**PROVIDED ENTRIES**
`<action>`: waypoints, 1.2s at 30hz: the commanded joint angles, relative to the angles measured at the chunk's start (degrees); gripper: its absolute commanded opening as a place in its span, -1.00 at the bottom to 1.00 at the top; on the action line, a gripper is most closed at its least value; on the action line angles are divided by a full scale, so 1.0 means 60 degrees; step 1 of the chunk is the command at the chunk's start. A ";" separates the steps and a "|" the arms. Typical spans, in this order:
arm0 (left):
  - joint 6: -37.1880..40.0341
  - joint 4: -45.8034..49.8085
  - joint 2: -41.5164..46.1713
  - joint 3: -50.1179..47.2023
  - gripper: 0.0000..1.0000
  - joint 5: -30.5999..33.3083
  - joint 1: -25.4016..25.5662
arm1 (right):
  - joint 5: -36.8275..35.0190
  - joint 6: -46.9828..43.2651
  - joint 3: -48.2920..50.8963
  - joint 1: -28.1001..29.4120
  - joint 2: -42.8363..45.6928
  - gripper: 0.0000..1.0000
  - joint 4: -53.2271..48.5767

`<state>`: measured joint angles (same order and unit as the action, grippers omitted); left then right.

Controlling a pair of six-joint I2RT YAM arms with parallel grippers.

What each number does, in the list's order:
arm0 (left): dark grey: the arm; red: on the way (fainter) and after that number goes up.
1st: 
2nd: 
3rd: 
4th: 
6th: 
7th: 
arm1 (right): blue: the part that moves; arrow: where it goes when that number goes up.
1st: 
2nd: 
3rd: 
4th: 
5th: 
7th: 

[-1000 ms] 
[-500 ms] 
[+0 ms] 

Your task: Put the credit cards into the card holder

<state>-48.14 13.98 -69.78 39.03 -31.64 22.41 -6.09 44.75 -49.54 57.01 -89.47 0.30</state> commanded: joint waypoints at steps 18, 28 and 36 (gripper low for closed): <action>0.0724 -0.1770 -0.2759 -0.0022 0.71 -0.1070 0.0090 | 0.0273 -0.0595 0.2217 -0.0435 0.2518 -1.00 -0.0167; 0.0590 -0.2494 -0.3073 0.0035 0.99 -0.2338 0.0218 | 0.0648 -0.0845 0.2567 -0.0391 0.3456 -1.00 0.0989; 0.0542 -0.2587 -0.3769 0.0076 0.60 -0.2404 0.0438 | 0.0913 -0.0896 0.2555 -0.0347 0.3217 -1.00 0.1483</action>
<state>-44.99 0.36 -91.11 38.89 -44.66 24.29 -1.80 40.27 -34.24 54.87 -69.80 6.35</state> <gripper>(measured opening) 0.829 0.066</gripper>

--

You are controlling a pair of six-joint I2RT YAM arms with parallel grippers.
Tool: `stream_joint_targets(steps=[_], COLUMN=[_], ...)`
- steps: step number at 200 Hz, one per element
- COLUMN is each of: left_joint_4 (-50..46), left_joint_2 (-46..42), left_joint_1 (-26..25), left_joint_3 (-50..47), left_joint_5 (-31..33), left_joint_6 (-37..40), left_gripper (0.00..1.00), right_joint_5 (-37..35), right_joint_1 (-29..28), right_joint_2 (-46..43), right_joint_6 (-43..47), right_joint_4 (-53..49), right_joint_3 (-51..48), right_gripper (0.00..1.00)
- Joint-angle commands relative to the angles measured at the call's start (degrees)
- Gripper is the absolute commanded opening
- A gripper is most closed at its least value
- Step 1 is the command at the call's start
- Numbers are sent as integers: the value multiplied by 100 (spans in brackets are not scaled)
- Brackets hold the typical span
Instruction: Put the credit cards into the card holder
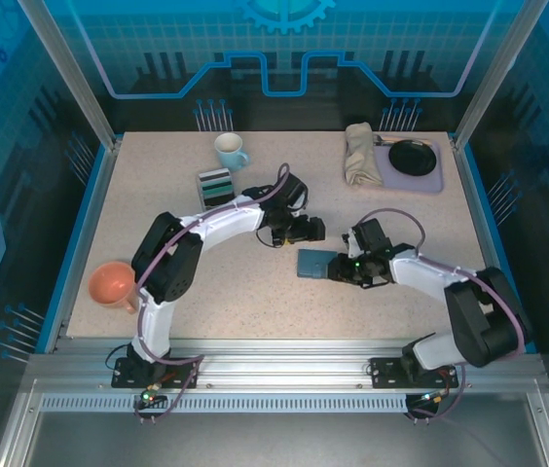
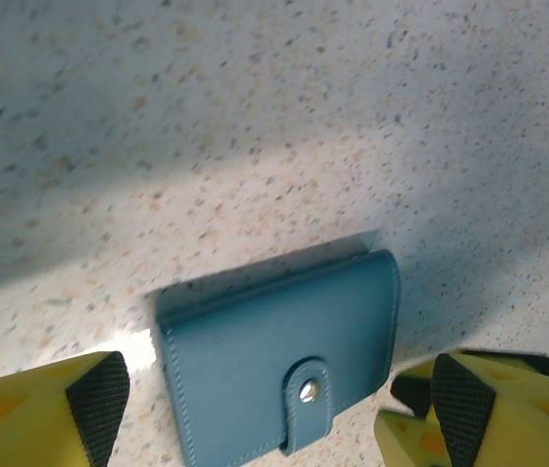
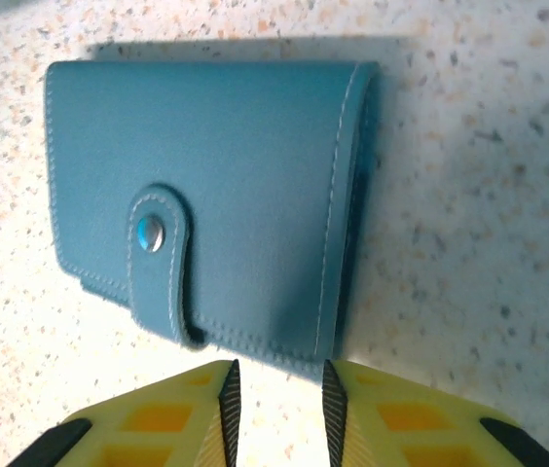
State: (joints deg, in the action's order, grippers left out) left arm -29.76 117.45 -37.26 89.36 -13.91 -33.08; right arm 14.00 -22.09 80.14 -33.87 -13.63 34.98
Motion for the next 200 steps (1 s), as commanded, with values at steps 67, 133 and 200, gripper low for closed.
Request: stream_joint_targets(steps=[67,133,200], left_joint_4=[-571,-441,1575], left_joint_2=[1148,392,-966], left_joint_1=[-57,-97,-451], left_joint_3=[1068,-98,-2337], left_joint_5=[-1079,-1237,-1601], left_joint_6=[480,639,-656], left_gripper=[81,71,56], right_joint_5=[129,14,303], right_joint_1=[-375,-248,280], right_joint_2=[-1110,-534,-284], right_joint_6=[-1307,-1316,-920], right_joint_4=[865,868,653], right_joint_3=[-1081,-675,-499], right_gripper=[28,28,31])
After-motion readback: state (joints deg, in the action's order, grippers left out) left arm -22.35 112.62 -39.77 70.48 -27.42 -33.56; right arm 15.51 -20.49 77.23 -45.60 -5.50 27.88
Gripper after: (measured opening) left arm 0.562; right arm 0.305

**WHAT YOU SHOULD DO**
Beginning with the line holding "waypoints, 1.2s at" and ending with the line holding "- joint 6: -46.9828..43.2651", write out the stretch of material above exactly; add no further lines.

**EXERCISE RESPONSE**
`<action>`: waypoints, 1.2s at 30hz: the commanded joint angles, relative to the angles measured at the chunk's start (degrees); gripper: its absolute commanded opening as a place in its span, -1.00 at the bottom to 1.00 at the top; on the action line, a gripper is most closed at its least value; on the action line angles are divided by a full scale, so 1.0 means 60 degrees; step 1 of the chunk is the command at the chunk's start. A ";" separates the steps and a "|" the arms. Typical spans, in this order:
arm0 (left):
  - joint 6: -37.1880..40.0341
  - joint 4: -45.8034..49.8085
  - joint 2: -41.5164..46.1713
  - joint 3: -50.1179..47.2023
  - gripper: 0.0000..1.0000
  - joint 5: -30.5999..33.3083
  - joint 1: -25.4016..25.5662
arm1 (right):
  - joint 5: -36.8275..35.0190
  - joint 6: -46.9828..43.2651

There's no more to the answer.